By Lee Dryden
BridgeTower Media Newswires
A Michigan Supreme Court justice has raised numerous questions about a proposed court rule amendment regarding disbursement of unclaimed class-action funds.
The Proposed Amendment of Rule 3.501 of the Michigan Court Rules (MiLW No. 06-100230, 4 pages) in ADM File No. 2018-02 states: “In matters where the claims process has been exhausted and residual funds remain, not less than fifty percent (50%) of the residual funds shall be disbursed to the Michigan State Bar Foundation to support activities and programs that promote access to the civil justice system for low income residents of Michigan.
“Notwithstanding this requirement, the court may order the disbursement of all residual funds to a foundation or for any other purpose that has a direct or indirect relationship
to the underlying litigation or otherwise promotes the interests of the members of the certified class.”
This proposal is a slightly modified version of a proposal submitted to the court by the Michigan State Planning Body and Legal Services Association of Michigan, according to a staff comment on the high order regarding the proposed amendment.
Justice Stephen J. Markman concurred with the court’s decision to invite public comment on the proposed amendment.
He specifically invited comments on many related issues “against the backdrop of what I view as a reasonable and responsible class action system in Michigan.”
Some of the questions raised by Markman are listed below. The full list is included in the order.
Markman first asked “whether it constitutes an appropriate exercise of this Court’s rulemaking authority to expand the purpose of the class action process from the compensation of specific victims of misconduct to the funding of public and charitable programs and activities that may have no relationship to the parties or the issue in the case, however worthy and meritorious those programs and activities might be.”
He also sought comment on if it is an appropriate exercise of judicial power for the court to select which programs will receive such funds.
The justice asked whether “there is a basis for concern that the process of identifying the recipients of such funds may become an increasingly politicized exercise, one in which the personal perspectives, loyalties, and interests of the judge or attorney become determinative and in which various forms of lobbying activities come to be undertaken by interested groups and organizations.”

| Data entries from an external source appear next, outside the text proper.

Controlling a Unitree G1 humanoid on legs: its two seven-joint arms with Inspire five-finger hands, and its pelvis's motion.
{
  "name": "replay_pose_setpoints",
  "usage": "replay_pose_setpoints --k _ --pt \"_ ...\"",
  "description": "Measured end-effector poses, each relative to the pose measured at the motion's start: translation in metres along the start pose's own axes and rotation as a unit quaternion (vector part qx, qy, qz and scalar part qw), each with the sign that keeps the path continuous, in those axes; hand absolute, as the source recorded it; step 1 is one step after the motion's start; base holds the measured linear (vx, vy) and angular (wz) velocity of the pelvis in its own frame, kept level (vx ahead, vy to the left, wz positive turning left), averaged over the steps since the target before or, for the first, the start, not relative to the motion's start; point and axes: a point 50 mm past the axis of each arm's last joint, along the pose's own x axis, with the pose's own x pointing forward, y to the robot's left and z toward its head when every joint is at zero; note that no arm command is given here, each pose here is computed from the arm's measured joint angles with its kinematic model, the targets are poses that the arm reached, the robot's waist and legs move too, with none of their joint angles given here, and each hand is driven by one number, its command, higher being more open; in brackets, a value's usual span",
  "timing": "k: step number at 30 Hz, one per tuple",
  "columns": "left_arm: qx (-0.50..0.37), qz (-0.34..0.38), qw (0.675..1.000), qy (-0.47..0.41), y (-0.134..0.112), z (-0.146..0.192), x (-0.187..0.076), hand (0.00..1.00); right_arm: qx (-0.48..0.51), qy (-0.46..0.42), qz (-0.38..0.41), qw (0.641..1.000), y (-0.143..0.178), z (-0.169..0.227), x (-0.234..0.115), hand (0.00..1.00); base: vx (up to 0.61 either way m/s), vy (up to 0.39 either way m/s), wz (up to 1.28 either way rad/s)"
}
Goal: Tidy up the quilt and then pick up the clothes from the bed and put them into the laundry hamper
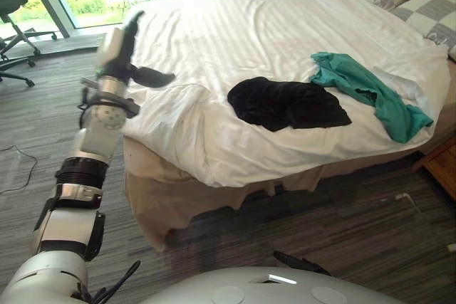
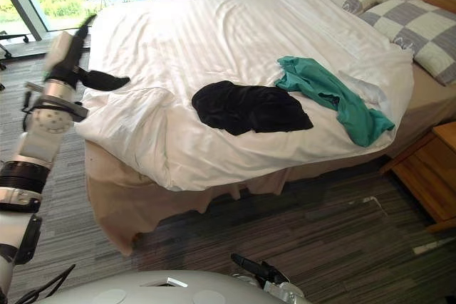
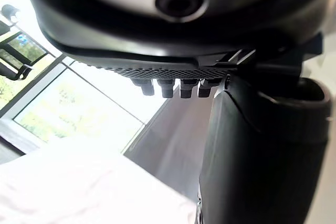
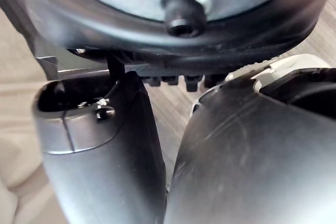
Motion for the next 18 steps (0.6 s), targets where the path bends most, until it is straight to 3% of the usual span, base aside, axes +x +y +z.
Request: replay_pose_setpoints --k 1,5,15,16,18 --pt "0.008 -0.026 0.999 0.023 -0.015 -0.003 -0.001 1.00 0.002 0.003 -0.004 1.000 -0.001 0.001 0.000 1.00 -0.08 -0.022 -0.14" --pt "0.031 -0.049 0.995 0.078 -0.030 -0.014 -0.003 1.00 -0.007 -0.004 -0.001 1.000 0.005 0.009 0.000 1.00 -0.15 -0.049 -0.08" --pt "0.067 0.054 0.989 0.123 0.007 0.013 0.031 1.00 0.005 -0.086 0.022 0.996 0.034 0.058 -0.002 1.00 -0.09 -0.024 -0.02" --pt "0.070 0.080 0.987 0.117 0.018 0.025 0.038 0.00 0.009 -0.094 0.026 0.995 0.037 0.064 -0.003 1.00 -0.06 0.010 -0.04" --pt "0.074 0.116 0.985 0.102 0.036 0.044 0.048 0.00 0.012 -0.113 0.034 0.993 0.041 0.071 -0.005 1.00 -0.08 0.016 -0.04"
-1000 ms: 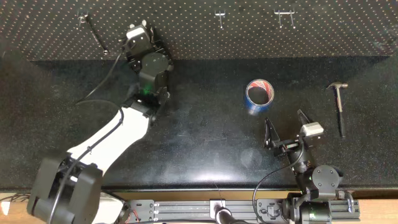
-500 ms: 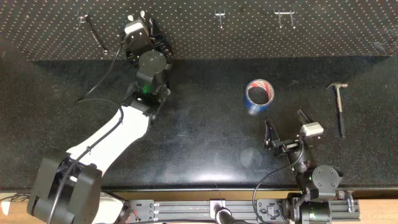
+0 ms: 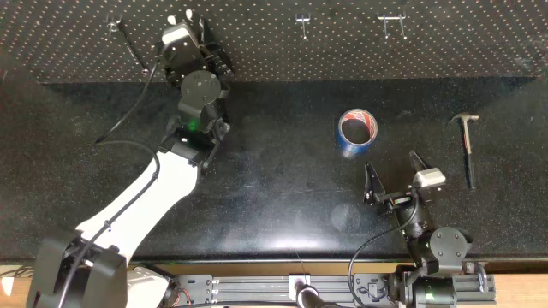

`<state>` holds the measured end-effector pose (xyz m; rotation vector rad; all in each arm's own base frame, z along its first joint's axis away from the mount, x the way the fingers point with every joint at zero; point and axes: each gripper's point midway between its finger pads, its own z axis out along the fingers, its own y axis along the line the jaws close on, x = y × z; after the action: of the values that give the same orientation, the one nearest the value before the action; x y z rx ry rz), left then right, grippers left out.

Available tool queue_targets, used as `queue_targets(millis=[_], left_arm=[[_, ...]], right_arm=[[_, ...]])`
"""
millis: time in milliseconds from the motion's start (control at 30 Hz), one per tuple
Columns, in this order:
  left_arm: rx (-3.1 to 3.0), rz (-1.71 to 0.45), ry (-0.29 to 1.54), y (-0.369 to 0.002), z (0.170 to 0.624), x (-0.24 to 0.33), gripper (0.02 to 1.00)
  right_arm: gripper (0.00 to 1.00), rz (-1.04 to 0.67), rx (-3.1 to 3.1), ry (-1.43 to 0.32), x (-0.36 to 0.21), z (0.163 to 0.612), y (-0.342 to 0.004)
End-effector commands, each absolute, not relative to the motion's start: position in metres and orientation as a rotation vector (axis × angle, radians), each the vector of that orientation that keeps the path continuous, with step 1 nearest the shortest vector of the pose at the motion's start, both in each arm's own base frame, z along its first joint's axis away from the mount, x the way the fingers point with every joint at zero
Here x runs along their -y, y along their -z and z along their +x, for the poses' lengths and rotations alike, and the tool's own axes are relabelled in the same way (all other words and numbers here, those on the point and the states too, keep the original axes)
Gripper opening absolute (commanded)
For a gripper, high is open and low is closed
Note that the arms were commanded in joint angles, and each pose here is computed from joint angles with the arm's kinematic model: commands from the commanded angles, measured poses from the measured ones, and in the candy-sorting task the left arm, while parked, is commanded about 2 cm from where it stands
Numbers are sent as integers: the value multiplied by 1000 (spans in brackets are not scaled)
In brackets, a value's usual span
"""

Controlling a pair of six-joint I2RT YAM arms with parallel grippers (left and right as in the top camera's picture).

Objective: Place Tools Onto Pegboard

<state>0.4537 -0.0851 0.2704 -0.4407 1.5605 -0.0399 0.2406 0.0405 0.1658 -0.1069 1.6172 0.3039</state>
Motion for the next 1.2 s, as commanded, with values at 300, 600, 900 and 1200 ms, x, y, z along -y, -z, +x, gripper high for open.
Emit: queue_targets(millis=[300, 600, 900, 1200], left_arm=[[-1466, -430, -34, -270, 474, 83, 29], [-1522, -407, -60, -233, 477, 81, 29], [-1526, -402, -51, -224, 483, 80, 27], [-1543, -388, -49, -224, 482, 83, 29]], right_arm=[[976, -109, -1616, -301, -40, 241, -164], [976, -109, -1616, -301, -40, 241, -164], [976, -109, -1616, -301, -40, 241, -164], [976, -109, -1616, -301, -40, 241, -164]])
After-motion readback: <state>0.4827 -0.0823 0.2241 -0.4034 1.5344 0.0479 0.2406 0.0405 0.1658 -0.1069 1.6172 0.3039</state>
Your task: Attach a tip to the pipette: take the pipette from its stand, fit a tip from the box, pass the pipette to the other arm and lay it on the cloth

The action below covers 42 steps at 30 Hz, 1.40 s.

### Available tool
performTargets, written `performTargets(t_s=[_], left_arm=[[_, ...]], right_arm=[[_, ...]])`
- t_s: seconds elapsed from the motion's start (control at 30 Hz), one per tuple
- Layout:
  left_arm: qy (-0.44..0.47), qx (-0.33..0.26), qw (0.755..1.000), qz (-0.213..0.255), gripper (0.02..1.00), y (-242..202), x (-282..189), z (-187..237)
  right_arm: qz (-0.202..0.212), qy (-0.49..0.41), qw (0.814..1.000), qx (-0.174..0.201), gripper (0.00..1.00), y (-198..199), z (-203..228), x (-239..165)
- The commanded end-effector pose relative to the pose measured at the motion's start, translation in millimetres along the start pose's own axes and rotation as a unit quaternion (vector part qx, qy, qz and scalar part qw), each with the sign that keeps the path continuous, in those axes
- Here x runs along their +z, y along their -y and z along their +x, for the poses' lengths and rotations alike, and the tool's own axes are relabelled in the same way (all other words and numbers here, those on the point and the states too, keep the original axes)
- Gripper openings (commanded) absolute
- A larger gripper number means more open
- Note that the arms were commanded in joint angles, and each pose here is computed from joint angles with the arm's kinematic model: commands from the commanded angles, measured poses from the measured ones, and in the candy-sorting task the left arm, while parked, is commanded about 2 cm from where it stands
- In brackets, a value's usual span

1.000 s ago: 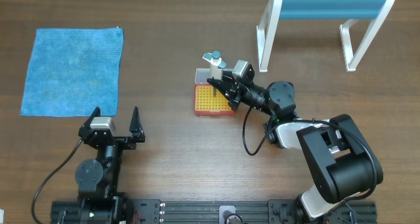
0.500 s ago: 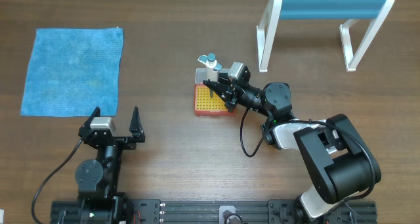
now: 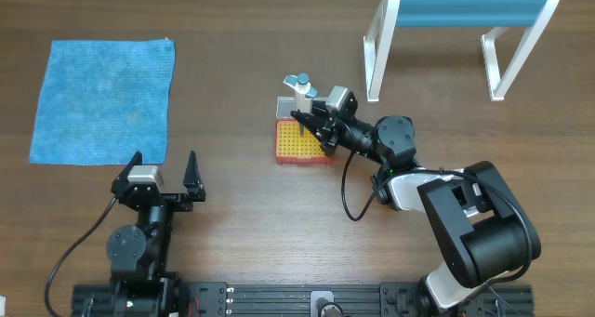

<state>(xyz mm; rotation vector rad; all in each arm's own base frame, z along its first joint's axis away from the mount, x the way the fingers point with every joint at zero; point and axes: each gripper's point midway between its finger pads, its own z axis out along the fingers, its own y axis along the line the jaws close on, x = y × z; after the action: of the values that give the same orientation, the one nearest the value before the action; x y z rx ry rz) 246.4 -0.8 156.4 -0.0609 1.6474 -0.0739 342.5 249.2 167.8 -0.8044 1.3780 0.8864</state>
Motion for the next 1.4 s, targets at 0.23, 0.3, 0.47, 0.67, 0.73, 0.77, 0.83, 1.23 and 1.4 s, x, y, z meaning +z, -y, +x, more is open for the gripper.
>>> performTargets(t_s=[0.23,0.3,0.47,0.67,0.73,0.77,0.83,1.23,1.4], left_arm=[[-0.001,0.005,1.0,0.008,0.998,3,0,1],[-0.001,0.005,1.0,0.008,0.998,3,0,1],[-0.001,0.005,1.0,0.008,0.998,3,0,1],[-0.001,0.005,1.0,0.008,0.998,3,0,1],[-0.001,0.005,1.0,0.008,0.998,3,0,1],[-0.001,0.005,1.0,0.008,0.998,3,0,1],[-0.001,0.005,1.0,0.008,0.998,3,0,1],[-0.001,0.005,1.0,0.008,1.0,3,0,1],[-0.001,0.005,1.0,0.008,0.998,3,0,1]], right_arm=[[0.008,-0.008,1.0,0.0,0.077,7,2,2],[0.008,-0.011,1.0,0.003,0.077,6,4,2],[0.008,-0.011,1.0,0.003,0.077,6,4,2],[0.007,0.001,1.0,-0.008,0.077,6,-3,2],[0.007,0.004,1.0,-0.011,0.077,6,-5,2],[0.007,0.006,1.0,-0.012,0.077,5,-6,2],[0.007,0.009,1.0,-0.015,0.077,5,-10,1],[-0.008,-0.004,1.0,-0.005,0.077,4,-4,-2],[-0.009,0.002,1.0,-0.011,0.077,3,-10,-3]])
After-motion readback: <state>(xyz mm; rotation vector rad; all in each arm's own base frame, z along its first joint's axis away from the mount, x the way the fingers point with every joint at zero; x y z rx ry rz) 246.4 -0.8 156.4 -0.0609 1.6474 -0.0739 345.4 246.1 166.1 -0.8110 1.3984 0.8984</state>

Another matter raised by Markman is whether the proposal may “disincentivize judges or lawyers from undertaking what might be more diligent, time-consuming, and costly efforts to identify unidentified claimants for class action awards.”
Markman asked whether there is an “effective reordering of the attorney’s relationship with his or her clients, beyond what is already inherent in the class action process, if substantial class action awards go not to these clients but to the funding needs of specific public and charitable programs and activities, the determination of which may have been made by the trial court with the assistance of such attorney.”
He also asked if additional procedures are needed to ensure claimants’ interests are protected “rather than placed in competition with the interests of nonclaimants seeking to use the proposed rule to fund public and charitable programs and activities.”
Markman also raised the issue of “whatever the disposition of unclaimed funds in a class action, if claimants cannot be identified, whether that fact should have any effect on the calculation of attorney’s fees.”
The justice asked “whether there is cause for concern that some losing class action defendants will view awards made to public and charitable programs and activities as a preferable ‘public relations’ alternative to these same funds being paid to private claimants and therefore make it more likely that such defendants will prefer to negotiate in favor of these types of dispositions rather than identifying actual claimants.”
He also asked “to what extent, if any, the proposed rule will affect the prevalence or the breadth of class actions brought in Michigan, including but not limited to the incentivization of so-called ‘noninjury’ lawsuits in which the administrative costs of identifying large numbers of small claimants may outweigh the benefits of relatively small class action recoveries.”
Markman’s final question is “whether the disposition of unclaimed class action awards should be a matter determined, as here, by the court rule process — in which public comment comes largely from the bench and bar — or by the legislative process, in which public comment derives more broadly from its representative nature.”
The public comment period ends Sept. 1.